Dual frequency antenna receiving systems are of particular interest for global positioning satellite (GPS) systems, which use signals in two different frequency bands, L1 and L2, with wavelengths corresponding to 19 cm and 24.4. cm, respectively. However, a problem with such systems is that the satellite signal reflects off of the earth's surface, producing a reflected signal that can interfere with the primary signal directly received by the antenna. Choke structures are one technique that can be used to increase the ability of the antenna to reject multipath signals.
Several constructions of choke-ring ground planes for multipath rejection in dual frequency systems are known to the art. Common single wavelength choke structures use a series of grooves with a depth equal to slightly more than one-quarter of the wavelength of the signal. If the antenna is to process signals in both L1 and L2 bands, the longer wavelength (L2) is used to set the depth of the grooves. Part of the reflected signal couples into the groove. The round trip path length through each groove is one-half of a wavelength, corresponding to a 180 degree phase inversion. These phase inverted signals of each of the grooves combine together and cancel part of the reflected wave, leading to improved antenna performance of the primary signal.
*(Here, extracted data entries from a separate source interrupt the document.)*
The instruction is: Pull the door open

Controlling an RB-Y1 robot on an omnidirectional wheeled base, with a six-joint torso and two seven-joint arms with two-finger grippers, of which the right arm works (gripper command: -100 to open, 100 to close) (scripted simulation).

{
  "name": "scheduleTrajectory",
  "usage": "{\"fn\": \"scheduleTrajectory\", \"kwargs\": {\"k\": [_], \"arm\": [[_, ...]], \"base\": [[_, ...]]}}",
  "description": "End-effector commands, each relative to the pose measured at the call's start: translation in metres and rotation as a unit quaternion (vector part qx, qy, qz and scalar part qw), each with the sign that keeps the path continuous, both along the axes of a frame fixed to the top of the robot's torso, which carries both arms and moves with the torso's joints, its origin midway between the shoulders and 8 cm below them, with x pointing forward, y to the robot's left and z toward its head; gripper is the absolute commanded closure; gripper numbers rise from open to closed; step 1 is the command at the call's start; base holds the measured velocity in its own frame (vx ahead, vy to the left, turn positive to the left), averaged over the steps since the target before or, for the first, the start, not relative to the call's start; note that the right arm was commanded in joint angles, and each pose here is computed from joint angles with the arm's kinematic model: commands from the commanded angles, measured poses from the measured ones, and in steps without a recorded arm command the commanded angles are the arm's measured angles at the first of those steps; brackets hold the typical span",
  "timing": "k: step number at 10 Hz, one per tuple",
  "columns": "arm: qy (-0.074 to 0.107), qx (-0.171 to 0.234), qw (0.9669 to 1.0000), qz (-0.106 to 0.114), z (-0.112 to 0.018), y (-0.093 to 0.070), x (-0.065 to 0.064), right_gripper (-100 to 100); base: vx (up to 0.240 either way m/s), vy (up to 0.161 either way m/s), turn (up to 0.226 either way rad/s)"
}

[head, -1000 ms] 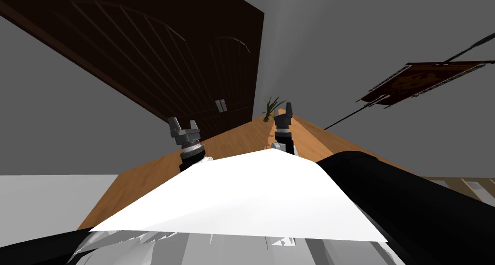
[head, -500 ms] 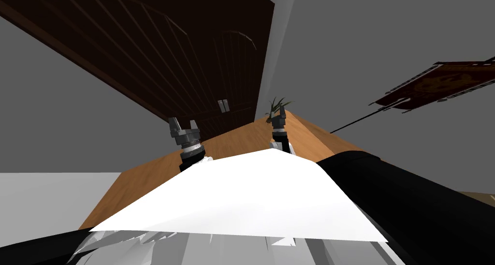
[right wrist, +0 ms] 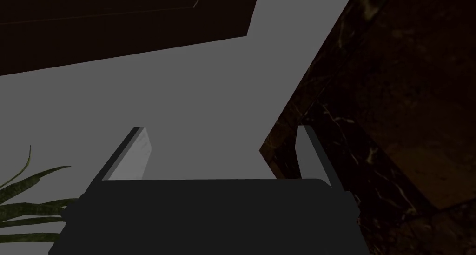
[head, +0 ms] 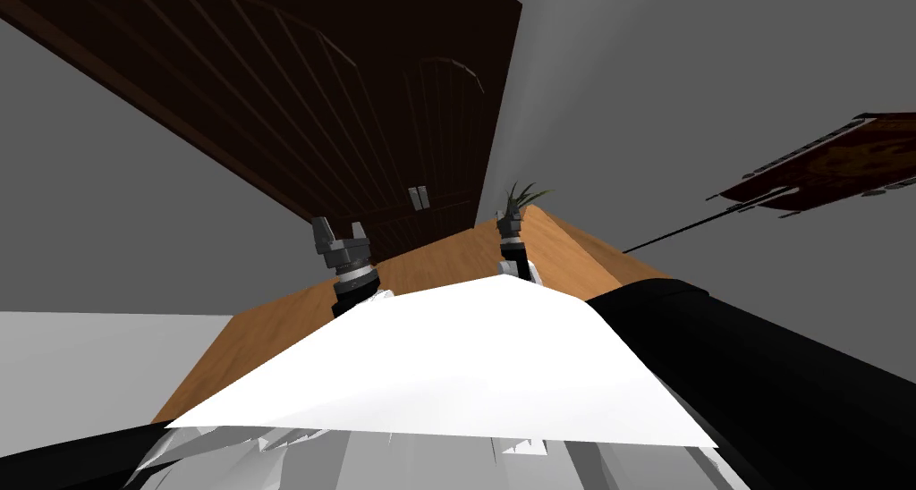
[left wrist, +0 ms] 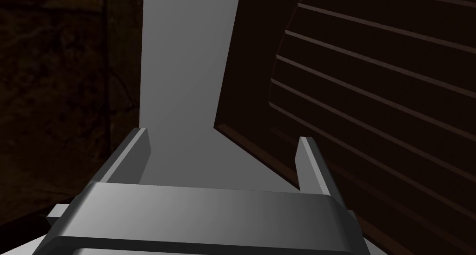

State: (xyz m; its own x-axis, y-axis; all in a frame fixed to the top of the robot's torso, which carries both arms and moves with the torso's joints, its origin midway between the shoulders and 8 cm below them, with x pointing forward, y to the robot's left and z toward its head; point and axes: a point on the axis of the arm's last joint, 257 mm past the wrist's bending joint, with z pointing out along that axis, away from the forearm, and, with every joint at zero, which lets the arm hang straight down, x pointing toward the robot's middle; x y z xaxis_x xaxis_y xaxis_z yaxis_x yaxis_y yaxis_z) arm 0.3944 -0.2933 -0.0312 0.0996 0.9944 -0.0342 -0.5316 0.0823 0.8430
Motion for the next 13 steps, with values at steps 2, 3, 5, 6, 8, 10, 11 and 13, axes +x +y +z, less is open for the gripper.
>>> {"fn": "scheduleTrajectory", "kwargs": {"k": [2,3,5,6,8,10,11,13], "arm": [[0.017,-0.001,0.9998,0.004,-0.018,0.0,0.011,-100],[0.024,-0.001,0.9997,0.005,-0.024,0.0,0.016,-100],[0.038,-0.002,0.9993,0.007,-0.037,0.0,0.025,-100],[0.045,-0.002,0.9989,0.008,-0.044,0.0,0.029,-100],[0.059,-0.002,0.9982,0.011,-0.058,0.0,0.038,-100],[0.074,-0.002,0.9972,0.013,-0.072,0.0,0.047,-100],[0.081,-0.002,0.9966,0.014,-0.079,0.0,0.051,-100],[0.096,-0.001,0.9953,0.016,-0.093,0.0,0.06,-100]], "base": [[0.096,0.047,0.054],[0.099,0.034,0.072],[0.099,0.037,0.066],[0.094,0.041,0.066],[0.117,0.046,0.07],[0.105,0.045,0.063],[0.106,0.048,0.068],[0.101,0.039,0.075]]}}
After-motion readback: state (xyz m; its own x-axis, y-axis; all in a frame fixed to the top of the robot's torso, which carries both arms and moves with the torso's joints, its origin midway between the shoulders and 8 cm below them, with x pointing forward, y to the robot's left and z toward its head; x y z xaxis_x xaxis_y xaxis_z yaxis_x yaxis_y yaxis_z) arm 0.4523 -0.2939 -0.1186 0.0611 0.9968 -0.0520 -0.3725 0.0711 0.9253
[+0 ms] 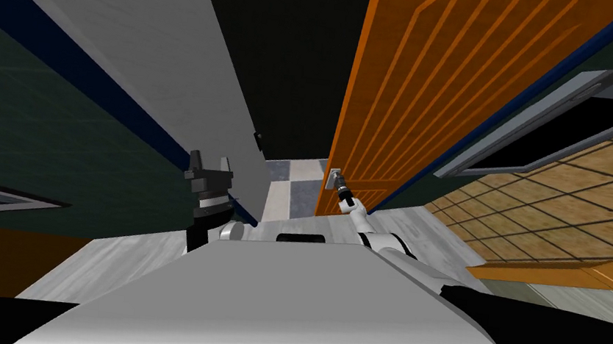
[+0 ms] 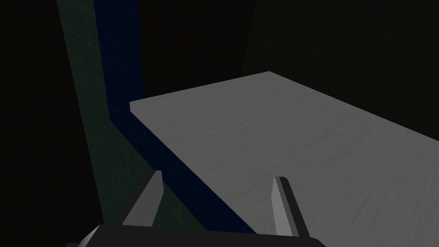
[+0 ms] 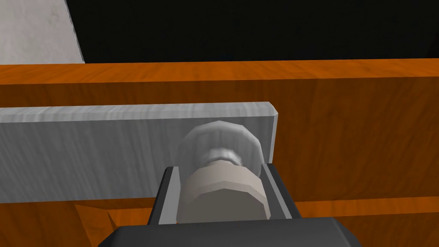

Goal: Push the door open

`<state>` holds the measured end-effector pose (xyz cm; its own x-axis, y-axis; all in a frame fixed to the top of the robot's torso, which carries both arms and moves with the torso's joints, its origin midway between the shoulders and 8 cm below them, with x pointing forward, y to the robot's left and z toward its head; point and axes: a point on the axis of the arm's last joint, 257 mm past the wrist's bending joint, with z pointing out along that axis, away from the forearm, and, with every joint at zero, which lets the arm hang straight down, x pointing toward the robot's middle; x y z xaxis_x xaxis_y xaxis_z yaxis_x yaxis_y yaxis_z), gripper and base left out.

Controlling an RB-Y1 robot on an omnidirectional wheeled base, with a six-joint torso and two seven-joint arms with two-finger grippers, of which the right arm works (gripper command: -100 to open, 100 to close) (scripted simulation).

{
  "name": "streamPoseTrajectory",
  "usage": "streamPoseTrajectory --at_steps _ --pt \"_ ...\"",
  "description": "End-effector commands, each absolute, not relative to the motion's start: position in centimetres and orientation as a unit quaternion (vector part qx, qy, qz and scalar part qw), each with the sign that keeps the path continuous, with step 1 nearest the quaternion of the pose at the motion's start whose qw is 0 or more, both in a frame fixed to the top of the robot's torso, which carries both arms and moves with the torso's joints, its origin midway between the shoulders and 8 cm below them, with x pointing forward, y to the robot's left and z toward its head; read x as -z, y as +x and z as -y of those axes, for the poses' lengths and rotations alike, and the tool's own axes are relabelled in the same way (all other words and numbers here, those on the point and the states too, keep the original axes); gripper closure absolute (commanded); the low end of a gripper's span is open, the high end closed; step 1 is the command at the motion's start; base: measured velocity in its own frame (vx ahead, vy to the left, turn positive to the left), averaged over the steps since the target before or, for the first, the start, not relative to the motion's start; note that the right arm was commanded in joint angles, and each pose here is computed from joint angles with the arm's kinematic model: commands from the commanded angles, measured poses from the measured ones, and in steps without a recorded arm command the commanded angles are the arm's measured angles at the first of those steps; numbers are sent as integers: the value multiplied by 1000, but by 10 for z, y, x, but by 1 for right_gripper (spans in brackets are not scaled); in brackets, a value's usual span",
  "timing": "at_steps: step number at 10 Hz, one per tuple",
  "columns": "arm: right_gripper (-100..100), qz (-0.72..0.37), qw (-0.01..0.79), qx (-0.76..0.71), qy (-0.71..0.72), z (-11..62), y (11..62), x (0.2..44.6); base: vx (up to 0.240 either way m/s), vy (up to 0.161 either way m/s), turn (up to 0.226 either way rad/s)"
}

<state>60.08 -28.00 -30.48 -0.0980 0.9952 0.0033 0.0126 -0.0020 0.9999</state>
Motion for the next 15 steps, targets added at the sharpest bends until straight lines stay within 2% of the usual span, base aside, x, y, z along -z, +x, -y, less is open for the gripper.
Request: streamPoseTrajectory --at_steps 1,10,15 --pt "100 -520 480 -521 477 287 605 297 167 48 -44" --pt "100 -491 510 -494 504 329 604 294 192 87 -70" --pt "100 -478 523 -481 516 348 603 294 128 66 -57"
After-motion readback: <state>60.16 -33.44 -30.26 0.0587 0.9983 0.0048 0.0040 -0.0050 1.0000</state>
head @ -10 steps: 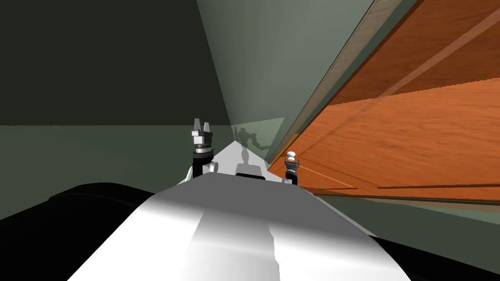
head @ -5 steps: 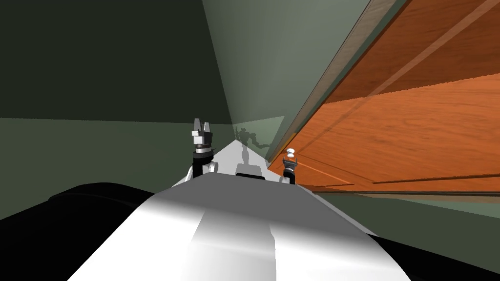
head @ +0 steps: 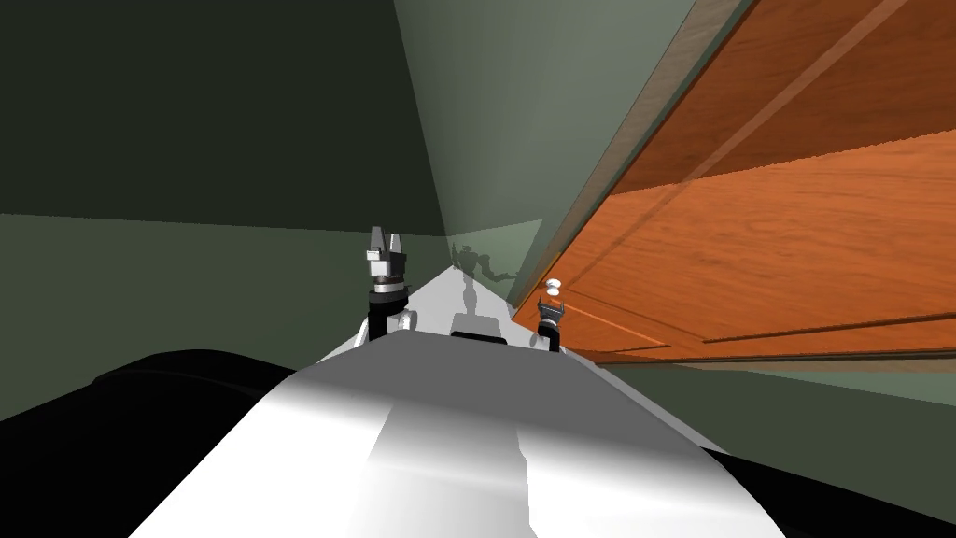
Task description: Pull the door open
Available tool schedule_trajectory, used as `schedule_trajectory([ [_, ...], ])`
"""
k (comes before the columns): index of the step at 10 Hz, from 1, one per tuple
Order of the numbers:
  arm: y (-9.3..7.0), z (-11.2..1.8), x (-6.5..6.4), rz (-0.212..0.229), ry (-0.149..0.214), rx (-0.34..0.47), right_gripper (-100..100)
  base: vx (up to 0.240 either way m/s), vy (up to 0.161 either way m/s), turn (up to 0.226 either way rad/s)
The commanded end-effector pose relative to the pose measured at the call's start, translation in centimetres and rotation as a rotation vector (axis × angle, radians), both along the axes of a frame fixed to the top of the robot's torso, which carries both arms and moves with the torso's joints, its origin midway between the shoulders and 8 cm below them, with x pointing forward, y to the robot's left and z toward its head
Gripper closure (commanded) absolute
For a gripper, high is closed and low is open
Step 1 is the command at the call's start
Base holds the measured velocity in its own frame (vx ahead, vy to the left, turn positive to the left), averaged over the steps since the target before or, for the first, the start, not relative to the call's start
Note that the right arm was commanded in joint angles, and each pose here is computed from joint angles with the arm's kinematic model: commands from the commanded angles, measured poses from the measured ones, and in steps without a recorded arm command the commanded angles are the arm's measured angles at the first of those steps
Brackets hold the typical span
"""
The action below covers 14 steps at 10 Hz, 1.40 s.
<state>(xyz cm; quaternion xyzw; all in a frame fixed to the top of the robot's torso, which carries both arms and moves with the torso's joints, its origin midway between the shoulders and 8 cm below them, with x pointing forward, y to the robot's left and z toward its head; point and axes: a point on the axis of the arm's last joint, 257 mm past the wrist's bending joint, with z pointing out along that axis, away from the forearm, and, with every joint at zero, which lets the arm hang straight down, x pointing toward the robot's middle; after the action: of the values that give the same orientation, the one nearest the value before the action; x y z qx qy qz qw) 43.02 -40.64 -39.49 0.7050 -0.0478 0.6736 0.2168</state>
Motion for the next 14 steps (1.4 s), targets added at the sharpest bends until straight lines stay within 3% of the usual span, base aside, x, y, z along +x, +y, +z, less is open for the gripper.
schedule_trajectory([
  [1, 0.6, 0.0, 0.3, -0.002, -0.023, 0.058, -100, -0.091, -0.022, 0.029],
  [6, 2.0, 0.3, 1.0, -0.008, -0.080, 0.202, -100, -0.094, -0.014, 0.018],
  [8, 2.1, 0.3, 1.0, -0.008, -0.082, 0.206, -100, -0.060, -0.016, 0.010],
  [9, 0.3, 0.1, 0.2, -0.025, -0.085, 0.210, -100, 0.113, -0.010, 0.105],
  [10, -0.2, 0.1, 0.0, -0.030, -0.085, 0.210, -100, 0.195, -0.018, 0.106],
  [11, -2.1, 0.1, -0.9, -0.045, -0.087, 0.210, -100, 0.227, -0.024, 0.120],
  [14, -5.4, 0.2, -2.5, -0.074, -0.093, 0.208, -100, 0.219, -0.007, 0.107],
])
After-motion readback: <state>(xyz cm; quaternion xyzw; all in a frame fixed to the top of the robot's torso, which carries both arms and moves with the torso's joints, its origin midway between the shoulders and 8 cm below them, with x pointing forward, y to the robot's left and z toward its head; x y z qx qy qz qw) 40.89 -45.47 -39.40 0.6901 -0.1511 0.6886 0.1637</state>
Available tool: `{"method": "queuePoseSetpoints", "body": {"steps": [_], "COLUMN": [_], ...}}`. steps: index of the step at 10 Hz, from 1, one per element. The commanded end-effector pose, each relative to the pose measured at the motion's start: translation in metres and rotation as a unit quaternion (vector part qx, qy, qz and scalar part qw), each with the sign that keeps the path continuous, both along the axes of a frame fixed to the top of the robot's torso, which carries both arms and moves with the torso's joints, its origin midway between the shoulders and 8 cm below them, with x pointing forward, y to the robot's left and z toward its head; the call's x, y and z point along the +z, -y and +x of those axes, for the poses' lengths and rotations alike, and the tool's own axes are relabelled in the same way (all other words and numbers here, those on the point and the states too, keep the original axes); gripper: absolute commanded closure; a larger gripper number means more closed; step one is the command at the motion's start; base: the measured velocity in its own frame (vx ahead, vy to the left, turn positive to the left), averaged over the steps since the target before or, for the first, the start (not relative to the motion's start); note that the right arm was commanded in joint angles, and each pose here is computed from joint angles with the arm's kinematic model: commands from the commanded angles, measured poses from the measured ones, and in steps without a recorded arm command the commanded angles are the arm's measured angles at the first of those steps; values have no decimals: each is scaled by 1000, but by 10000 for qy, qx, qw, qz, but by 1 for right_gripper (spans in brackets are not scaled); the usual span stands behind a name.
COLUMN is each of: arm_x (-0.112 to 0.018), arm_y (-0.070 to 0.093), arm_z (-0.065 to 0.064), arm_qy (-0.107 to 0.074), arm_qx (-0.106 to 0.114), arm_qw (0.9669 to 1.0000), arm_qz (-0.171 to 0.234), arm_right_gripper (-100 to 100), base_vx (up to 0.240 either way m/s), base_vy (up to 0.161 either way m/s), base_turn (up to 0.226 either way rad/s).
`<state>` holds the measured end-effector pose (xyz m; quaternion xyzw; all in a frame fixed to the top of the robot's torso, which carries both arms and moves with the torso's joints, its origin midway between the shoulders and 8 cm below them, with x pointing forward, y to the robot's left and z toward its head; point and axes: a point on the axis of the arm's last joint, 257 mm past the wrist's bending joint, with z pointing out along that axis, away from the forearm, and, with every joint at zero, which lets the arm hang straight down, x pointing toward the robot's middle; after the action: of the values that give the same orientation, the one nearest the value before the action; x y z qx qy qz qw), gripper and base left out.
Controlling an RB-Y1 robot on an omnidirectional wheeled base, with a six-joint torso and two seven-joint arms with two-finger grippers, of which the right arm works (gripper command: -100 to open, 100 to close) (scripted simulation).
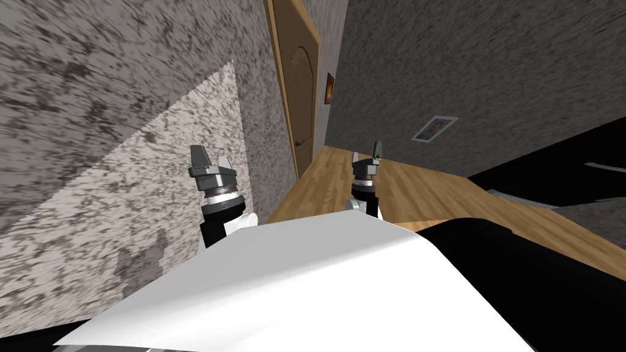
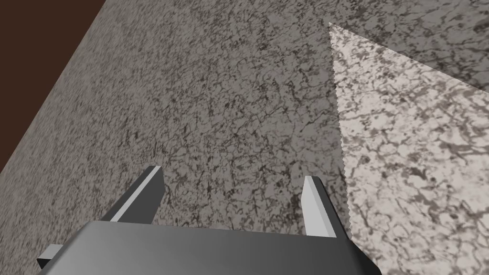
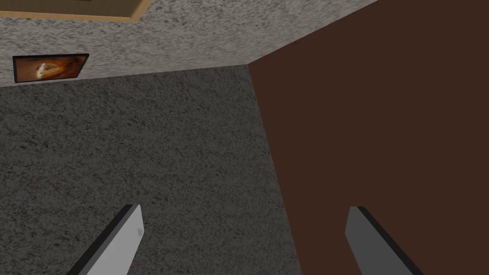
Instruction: Pull the door open
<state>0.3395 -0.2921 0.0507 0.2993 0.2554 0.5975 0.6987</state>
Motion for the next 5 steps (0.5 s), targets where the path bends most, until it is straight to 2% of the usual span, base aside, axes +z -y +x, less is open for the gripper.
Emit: {"method": "queuePoseSetpoints", "body": {"steps": [1,5], "arm_x": [-8,-29], "arm_y": [-1,-2], "arm_z": [7,24], "arm_qy": [-68,-232], "arm_qx": [44,139], "arm_qw": [10000,9996], "arm_qz": [-3,-1], "arm_right_gripper": [-100,-100], "base_vx": [48,98], "base_vy": [-20,-56], "base_turn": [114,111]}}
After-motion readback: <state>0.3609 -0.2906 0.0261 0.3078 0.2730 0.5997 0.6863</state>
But in known designs, it is not possible to select a groove depth which provides the best multipath rejection for both of the GPS L1 and L2 frequencies. That is why usually the groove depth is chosen to provide the best rejection for the L2 band, at the expense of the L1 band. The best groove depth for L1 is approximately 30% less than the best depth for L2. Conventional thinking of the prior art teaches that decreasing the groove depth will cause deterioration of multipath rejection for the L2 band because of the appearance of a surface wave above the ground plane when the depth becomes much less than the quarter of the wavelength of L2. Therefore, in all existing choke-ring ground planes, the multipath rejection is much better for the L2 signals than it is for the L1 signals. This is why all the known choke-ring ground planes can be referred to as "single-frequency" ground planes.
T. Hekmat, et al., "Integrated GPS/GLONASS Antenna for High Performance Applications", ION GPS-95 Meeting, Sep. 12-15, 1995, discloses a choke-ring ground plane with two systems of grooves. The groove depth of one system is a little bigger then a quarter of wavelength of the L2 signal, and the groove depth of the second system is a little bigger then a quarter of wavelength of the L1 signal. But no performance characteristics were provided by the reference, so the effectiveness of this construction is not known.
As described in the Hekmet reference, other prior art constructions are based on a horn with corrugated walls. As it follows from the theory of the corrugated walls, the corrugation groove depth has to be bigger than a quarter of wavelength of the L2 signal in order to avoid the appearance of the surface wave above the ground plane, and therefore to avoid the deterioration of multipath rejection. However, this does not improve the multipath rejection for the L1 signals.
Accordingly, there is a need in the art to provide antenna systems which can receive signals in two (or more) bands, such as L1 and L2, while providing comparable multipath rejection for each of the bands. There is also need to improve the multipath rejection characteristics of antenna systems in each of the bands.